Dealing with the Economic Crisis: A few key reports this week on the financial crisis and what government should do in response:

  • The false fiscal dilemma- the Economic Policy Institute argues for another federal stimulus package, explaining why alarmists worried about government debt are ignoring the fact that debt as a percentage of gross domestic product is actually far lower than most historical standards.  An Economic Snapshot emphasizes that tax cuts for the wealthy are far less effective than expanded spending on food stamps unemployment insurance in immediately pumping money back into the economy.
  • In the same vein, in IOUSA Not OK: An Analysis of the Deficit Disaster Story in the Film IOUSA, the Center for Economic and Policy Research debunks claims that the United States is falling off a debt-driven cliff if the government doesn't cut spending.  In fact, it is rising health care costs, not government deficits, that threaten family budgets, while government spending during a recession is the best way to make the economy grow to shoulder future social costs.
  • Take a Walk on the Supply Side: Tax Cuts on Profits, Savings, and the Wealthy Fail to Spur Economic Growth- a report by the Center for American Progress and the Economic Policy Institute highlights the failure of tax cuts for the wealthy as an economic prescription and the intellectual collapse of the justification for "supply side" economics.

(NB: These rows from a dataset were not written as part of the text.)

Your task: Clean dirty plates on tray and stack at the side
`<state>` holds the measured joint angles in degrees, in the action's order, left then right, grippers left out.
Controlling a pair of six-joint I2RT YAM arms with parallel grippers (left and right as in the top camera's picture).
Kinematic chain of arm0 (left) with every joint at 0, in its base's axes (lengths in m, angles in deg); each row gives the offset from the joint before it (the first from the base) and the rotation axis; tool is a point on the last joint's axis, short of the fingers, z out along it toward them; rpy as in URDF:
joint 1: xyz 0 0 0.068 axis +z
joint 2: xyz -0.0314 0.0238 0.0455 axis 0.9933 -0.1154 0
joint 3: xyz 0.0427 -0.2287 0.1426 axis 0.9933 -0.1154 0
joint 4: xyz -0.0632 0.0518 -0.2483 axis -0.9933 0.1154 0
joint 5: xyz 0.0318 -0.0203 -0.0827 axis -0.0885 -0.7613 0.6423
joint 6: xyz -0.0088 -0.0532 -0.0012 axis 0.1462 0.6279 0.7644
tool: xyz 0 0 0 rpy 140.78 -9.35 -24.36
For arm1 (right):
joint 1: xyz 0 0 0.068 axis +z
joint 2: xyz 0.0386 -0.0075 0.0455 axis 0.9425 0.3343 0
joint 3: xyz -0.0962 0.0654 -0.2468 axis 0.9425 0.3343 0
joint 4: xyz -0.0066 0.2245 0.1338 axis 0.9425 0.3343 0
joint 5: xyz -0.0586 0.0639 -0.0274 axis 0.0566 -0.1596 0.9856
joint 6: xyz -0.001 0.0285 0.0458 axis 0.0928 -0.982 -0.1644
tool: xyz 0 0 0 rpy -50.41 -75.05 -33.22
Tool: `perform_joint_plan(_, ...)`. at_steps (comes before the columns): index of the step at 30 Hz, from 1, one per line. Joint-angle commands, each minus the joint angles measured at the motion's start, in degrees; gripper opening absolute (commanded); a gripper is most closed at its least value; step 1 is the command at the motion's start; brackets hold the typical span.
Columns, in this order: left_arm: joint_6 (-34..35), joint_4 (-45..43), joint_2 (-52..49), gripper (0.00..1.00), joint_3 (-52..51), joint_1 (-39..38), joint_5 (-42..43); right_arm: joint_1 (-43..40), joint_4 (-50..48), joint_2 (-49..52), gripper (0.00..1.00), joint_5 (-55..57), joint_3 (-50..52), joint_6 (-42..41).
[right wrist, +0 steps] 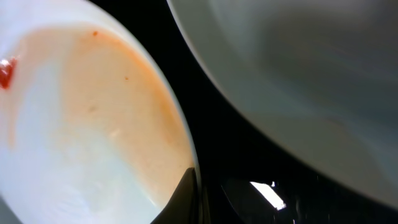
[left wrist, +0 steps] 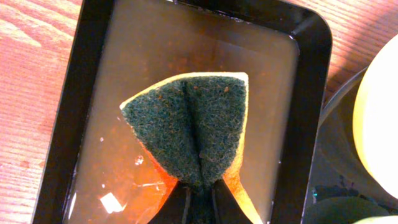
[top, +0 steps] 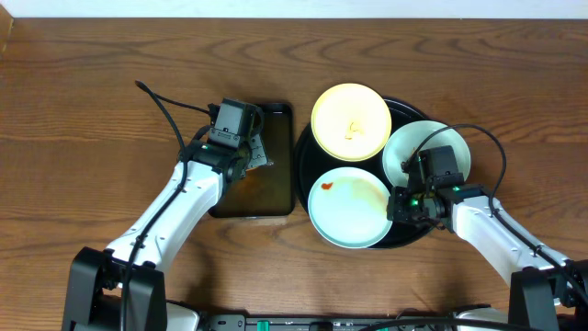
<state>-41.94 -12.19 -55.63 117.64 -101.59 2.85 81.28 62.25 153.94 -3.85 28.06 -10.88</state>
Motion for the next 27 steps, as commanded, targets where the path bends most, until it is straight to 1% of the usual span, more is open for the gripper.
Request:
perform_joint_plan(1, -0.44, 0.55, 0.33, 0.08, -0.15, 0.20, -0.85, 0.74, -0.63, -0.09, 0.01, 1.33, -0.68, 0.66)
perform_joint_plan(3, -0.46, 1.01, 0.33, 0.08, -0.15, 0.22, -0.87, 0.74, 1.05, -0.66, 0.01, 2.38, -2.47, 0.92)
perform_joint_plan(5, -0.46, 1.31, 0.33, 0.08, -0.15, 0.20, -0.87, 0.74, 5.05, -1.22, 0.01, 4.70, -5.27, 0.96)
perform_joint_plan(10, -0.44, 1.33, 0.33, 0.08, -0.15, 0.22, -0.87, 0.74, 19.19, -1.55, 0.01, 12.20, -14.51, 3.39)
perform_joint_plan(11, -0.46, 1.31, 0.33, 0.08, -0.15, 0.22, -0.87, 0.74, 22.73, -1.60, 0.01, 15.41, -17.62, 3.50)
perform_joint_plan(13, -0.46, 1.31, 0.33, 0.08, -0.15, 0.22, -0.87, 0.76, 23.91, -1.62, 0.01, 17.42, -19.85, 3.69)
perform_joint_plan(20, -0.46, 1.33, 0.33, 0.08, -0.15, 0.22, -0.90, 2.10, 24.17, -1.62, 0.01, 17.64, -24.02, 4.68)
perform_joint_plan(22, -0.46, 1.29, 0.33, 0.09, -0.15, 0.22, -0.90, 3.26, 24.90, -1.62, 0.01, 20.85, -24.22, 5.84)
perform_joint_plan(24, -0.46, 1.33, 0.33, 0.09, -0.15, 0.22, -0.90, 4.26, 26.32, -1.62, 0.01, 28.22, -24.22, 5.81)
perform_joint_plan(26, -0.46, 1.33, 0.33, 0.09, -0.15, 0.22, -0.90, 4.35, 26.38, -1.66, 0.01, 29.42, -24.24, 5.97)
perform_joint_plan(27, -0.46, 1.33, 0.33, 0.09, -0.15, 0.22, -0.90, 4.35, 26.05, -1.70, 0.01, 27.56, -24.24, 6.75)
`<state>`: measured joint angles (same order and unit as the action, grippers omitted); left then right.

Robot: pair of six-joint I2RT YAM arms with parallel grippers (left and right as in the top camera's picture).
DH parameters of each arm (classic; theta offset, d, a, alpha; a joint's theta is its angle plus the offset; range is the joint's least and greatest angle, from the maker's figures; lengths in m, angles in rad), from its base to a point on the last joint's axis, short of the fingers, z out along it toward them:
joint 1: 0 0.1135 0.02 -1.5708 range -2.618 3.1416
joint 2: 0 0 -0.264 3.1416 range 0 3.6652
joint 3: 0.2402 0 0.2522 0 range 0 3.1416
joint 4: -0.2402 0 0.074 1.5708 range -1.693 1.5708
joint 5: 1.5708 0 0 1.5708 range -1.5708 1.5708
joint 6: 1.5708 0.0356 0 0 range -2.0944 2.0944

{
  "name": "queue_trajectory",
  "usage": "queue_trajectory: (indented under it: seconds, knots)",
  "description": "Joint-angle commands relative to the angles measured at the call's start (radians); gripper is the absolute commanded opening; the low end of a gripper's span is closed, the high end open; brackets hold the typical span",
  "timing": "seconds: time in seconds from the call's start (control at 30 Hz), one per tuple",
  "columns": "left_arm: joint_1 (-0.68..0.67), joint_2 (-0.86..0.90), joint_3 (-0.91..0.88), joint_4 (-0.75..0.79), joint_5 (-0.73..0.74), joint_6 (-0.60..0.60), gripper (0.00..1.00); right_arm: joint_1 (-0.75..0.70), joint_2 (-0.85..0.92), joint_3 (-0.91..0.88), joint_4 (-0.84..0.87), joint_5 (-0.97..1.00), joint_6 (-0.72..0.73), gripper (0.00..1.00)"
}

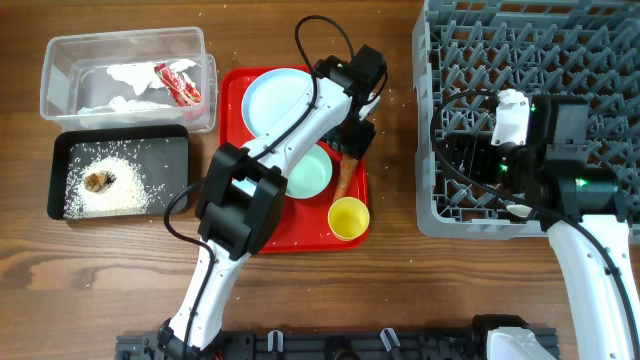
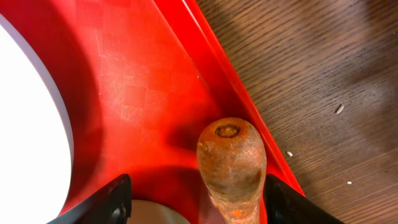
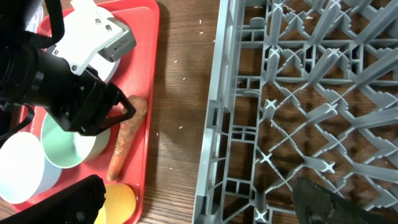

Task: Sort waste into correct bins and load items into the dishwasher rack
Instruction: 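Move the left gripper to the carrot and grasp its top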

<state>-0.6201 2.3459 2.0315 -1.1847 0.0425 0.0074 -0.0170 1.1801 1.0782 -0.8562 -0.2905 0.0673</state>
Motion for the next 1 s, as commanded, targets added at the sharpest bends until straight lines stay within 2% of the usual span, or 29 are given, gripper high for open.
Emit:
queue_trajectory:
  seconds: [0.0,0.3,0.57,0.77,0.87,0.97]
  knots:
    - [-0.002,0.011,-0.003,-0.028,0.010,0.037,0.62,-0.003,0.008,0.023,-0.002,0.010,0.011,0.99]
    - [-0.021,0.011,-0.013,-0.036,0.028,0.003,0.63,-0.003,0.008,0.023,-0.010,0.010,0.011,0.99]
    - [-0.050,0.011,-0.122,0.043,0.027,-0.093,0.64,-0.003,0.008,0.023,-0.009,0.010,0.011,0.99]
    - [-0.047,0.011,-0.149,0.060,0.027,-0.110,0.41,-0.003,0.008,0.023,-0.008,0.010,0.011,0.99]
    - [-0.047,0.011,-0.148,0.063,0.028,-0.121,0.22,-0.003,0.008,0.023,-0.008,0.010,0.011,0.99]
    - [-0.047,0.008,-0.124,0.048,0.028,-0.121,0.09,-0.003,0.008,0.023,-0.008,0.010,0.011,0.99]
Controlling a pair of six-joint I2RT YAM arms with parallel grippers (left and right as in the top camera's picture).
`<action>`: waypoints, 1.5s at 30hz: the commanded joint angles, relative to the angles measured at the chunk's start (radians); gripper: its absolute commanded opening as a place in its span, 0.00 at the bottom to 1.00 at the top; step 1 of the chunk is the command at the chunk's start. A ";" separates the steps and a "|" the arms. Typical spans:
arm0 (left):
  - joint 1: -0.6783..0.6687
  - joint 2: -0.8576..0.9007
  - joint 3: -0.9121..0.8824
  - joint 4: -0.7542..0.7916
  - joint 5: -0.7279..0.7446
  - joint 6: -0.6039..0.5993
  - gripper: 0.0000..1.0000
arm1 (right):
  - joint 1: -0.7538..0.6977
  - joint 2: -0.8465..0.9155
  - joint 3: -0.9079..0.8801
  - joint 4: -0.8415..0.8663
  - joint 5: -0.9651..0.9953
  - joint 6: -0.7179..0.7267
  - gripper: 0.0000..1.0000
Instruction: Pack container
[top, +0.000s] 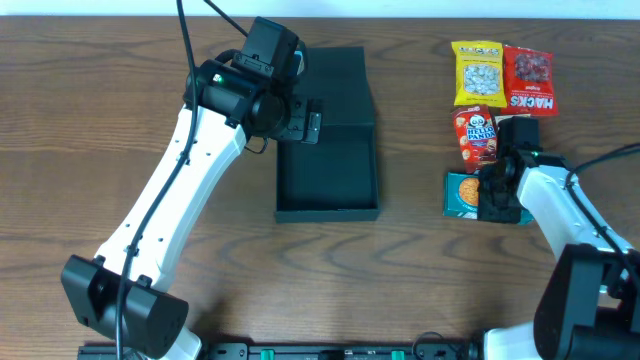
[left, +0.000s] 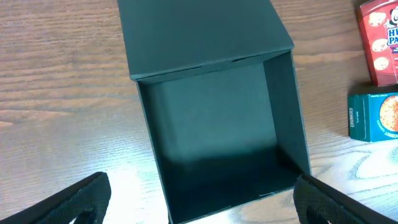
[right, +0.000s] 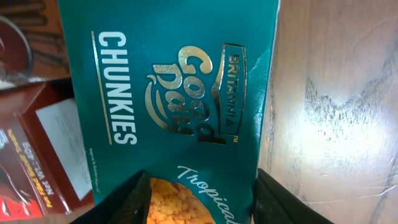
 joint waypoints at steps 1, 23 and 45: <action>0.003 -0.002 0.013 -0.003 -0.011 0.019 0.95 | -0.003 0.014 -0.028 -0.006 -0.050 -0.101 0.47; 0.003 -0.002 0.014 0.006 -0.011 0.019 0.95 | -0.002 0.005 -0.028 -0.018 -0.250 -0.317 0.52; 0.003 -0.002 0.014 0.016 -0.011 0.019 0.95 | -0.003 0.016 -0.023 0.186 -0.117 -0.312 0.99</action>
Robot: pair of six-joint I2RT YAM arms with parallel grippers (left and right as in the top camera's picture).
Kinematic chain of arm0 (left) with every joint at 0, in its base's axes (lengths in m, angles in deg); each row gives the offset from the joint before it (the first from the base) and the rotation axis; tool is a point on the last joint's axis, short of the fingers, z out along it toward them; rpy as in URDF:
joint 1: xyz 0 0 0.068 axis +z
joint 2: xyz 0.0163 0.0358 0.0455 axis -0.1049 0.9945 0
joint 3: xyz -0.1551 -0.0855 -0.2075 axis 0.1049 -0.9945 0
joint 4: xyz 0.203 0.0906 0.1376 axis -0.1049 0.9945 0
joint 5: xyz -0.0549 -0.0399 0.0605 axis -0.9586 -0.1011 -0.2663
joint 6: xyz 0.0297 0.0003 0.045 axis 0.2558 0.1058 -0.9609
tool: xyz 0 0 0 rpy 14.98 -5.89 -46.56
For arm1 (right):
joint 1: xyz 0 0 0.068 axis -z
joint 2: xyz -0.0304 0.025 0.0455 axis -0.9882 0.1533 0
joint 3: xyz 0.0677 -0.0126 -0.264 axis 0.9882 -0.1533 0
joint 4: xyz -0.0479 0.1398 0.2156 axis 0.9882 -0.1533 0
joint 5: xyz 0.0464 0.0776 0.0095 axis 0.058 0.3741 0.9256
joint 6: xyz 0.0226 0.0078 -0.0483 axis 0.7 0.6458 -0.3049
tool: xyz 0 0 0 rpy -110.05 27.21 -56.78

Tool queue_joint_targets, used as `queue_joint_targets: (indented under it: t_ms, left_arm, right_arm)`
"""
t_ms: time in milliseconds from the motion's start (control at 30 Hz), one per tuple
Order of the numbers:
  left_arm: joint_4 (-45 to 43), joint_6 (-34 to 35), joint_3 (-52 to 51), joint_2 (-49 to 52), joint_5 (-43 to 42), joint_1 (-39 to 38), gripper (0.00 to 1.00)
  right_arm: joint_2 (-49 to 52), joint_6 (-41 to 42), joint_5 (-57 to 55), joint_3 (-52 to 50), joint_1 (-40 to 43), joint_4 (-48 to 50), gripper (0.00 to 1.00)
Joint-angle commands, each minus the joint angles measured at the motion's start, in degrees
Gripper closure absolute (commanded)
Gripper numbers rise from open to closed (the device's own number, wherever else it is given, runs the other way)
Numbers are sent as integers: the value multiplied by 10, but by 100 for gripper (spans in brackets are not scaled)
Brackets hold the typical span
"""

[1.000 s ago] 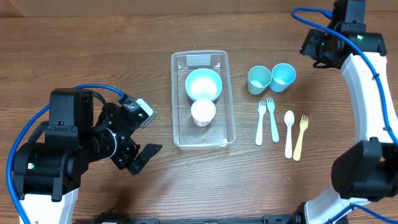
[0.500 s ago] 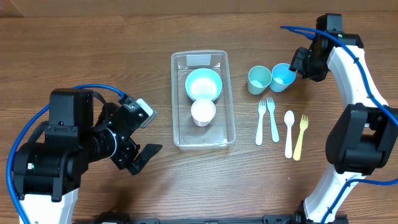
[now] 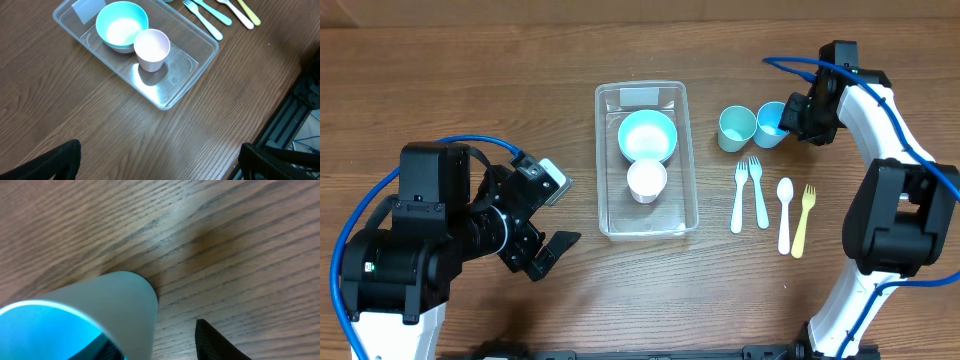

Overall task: Pack container
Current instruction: 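Carry the blue cup into the container and nest it in the pink cup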

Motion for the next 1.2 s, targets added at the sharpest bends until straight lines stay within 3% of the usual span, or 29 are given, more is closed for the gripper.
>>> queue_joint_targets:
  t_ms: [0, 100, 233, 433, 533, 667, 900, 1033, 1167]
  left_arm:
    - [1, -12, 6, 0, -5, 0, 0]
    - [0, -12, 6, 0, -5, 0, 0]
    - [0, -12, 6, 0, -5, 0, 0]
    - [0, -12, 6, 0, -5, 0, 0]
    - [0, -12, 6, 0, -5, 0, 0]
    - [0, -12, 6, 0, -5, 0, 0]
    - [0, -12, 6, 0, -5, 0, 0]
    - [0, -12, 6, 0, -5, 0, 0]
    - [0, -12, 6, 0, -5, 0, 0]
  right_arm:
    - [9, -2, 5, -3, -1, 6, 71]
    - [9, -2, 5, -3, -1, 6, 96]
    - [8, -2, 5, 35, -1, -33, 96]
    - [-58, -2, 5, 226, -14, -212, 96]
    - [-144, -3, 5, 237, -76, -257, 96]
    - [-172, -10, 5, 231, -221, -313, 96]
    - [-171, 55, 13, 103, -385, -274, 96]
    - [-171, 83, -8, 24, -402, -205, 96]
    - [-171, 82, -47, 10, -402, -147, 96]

On immigrant voting power and their role in the economy, a few key reports:

Youth and Voting: A couple of updates on the rising youth vote:

  • The Young and the Faithful- a new survey commissioned by Faith in Public Life finds that young Catholics -- defined as between ages 18 to 25 -- are far more progressive in their voting patterns than older Catholics, while younger Evangelicals have far more progressive views on certain values issues such as same-sex marriage and support for active government compared to older evangelicals.
  • State Voter Registration and Election Day Laws- CIRCLE highlights how different rules, from early voting to election day registration, is effecting youth voting

Massachusetts Health Plan:  Who Gained the Most Under Health Reform in Massachusetts?- this report by the Urban Institute finds that lower-income and younger adults and minority groups had the greatest gains in insurance coverage under the state health insurance reform plan. An accompanying report finds that the quality of coverage for those already with insurance has also improved.